Linda stood gazing at the box. It did look so suspiciously like a dress box.

"Katy," she said, "I have just about got an irresistible impulse to peep. I was telling Eileen last night of a dress I saw that I thought perfect. It suited me better than any other dress I ever did see. It was at 'The Mode.' This box is from 'The Mode.' Could there be a possibility that she sent it up specially for me?"

"I think she would put your name on it if she meant it for ye," said Katy.

"One peep would show me whether it is my dress or not," said Linda, "and peep I'm going to."

She began untying the string.

"There's one thing," said Katy, "Miss Eileen's sizes would never fit ye."

"Might," conceded Linda. "I am taller than she is, but I could wear her waists if I wanted to, and she always alters her skirts herself to save the fees. Glory be! This is my dress, and there's a petticoat and stockings to match it. Why, the nice old thing! I suggested hard enough, but in my heart I hardly thought she would do it. Oh, dear, now if I only had some shoes, and a hat."

Linda was standing holding the jacket in one hand, the stockings in the other, her face flaming. Katy drew herself to full height. She reached over and picked the things from Linda's fingers.

"If ye know that is your dress, lambie," she said authoritatively, "ye go right out and get into that car and run to town and buy ye a pair of shoes."

"But I have no credit anywhere and I have no money, yet," said Linda.

"Well, I have," said Katy, "and this time ye're going to stop your stubbornness and take enough to get ye what you need. Ye go to the best store in Los Angeles and come back here with a pair of shoes that just match those stockings, and ye go fast, before the stores close. If ye've got to speed a little, do it in the country and do it judacious."

"Katy, you're arriving!" cried Linda. "'Judicious speeding' is one thing I learned better than any other lesson about driving a motor car. Three fourths of the driving Father and I did we were speeding judiciously."

Katy held the skirt to Linda's waist.

"Well, maybe it's a little shorter than any you have been wearing, but it ain't as short as Eileen and all the rest of the girls your age have them, so that's all right, honey. Slip on your coat."

Katy's fingers were shaking as she lifted the jacket and Linda slipped into it.

"Oh, Lord," she groaned, "ye can't be wearing that! The sleeves don't come much below your elbows."

"You will please to observe," said Linda, "that they are flowing sleeves and they are not intended to come below the elbows; but it's a piece of luck I tried it on, for it reminds me that it's a jacket suit and I must have a blouse. When you get the shoe money, make it enough for a blouse—two blouses, Katy, one for school and one to fuss up in a little."

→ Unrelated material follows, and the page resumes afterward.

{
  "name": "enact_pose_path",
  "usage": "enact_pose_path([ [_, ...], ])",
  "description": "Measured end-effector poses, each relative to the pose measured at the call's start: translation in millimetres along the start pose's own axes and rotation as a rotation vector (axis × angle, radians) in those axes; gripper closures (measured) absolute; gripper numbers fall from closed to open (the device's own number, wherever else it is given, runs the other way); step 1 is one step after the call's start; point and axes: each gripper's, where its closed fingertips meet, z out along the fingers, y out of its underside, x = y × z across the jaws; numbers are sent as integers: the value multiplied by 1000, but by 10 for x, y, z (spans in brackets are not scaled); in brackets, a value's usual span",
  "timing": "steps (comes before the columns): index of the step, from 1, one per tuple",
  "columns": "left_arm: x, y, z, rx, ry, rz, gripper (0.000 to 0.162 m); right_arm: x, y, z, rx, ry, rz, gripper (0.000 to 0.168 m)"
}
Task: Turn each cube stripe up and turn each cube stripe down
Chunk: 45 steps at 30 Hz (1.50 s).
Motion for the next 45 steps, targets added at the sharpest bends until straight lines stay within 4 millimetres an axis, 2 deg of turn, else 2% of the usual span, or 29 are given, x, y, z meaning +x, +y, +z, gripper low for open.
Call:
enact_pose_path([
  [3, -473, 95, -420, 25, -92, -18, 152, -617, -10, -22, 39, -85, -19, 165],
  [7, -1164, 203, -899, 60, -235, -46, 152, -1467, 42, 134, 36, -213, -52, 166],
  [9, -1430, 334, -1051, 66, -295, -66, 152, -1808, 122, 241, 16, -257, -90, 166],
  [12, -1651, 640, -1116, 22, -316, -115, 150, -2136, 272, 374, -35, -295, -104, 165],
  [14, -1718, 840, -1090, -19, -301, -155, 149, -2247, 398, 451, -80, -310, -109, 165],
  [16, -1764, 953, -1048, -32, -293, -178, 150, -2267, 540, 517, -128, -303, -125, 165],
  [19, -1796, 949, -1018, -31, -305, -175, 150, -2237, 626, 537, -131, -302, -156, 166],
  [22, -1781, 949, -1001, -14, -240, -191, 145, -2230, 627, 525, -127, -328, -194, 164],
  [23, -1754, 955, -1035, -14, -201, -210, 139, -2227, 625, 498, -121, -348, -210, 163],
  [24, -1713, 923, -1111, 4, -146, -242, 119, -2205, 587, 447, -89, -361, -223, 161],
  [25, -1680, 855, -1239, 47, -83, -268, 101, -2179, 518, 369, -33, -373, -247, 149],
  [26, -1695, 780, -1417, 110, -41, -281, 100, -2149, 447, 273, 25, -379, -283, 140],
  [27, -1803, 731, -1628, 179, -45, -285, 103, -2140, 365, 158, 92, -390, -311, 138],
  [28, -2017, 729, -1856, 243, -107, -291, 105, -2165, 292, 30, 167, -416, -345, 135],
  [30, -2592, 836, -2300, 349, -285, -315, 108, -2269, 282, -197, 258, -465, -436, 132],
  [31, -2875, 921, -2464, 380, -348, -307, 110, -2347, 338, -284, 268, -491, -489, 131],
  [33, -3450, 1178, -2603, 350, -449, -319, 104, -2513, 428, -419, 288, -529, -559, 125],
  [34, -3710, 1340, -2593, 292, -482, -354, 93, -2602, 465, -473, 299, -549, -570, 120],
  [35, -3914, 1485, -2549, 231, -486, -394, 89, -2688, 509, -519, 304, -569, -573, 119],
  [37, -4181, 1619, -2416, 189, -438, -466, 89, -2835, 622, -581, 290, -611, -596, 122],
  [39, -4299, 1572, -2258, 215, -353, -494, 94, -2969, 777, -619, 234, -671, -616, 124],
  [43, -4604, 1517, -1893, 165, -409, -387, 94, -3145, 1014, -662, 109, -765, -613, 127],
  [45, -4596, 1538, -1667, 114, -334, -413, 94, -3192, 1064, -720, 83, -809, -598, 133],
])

Without stopping to change her clothing, Linda ran to the garage and hurried back to the city. It was less than an hour's run, but she made it in ample time to park her car and buy the shoes. She selected a pair of low oxfords of beautiful color, matching the stockings. Then she hurried to one of the big drygoods stores and bought the two waists and an inexpensive straw hat that would harmonize with the suit; a hat small enough to stick, in the wind, with brim enough to shade her eyes. In about two hours she was back with Katy and they were in her room trying on the new clothing.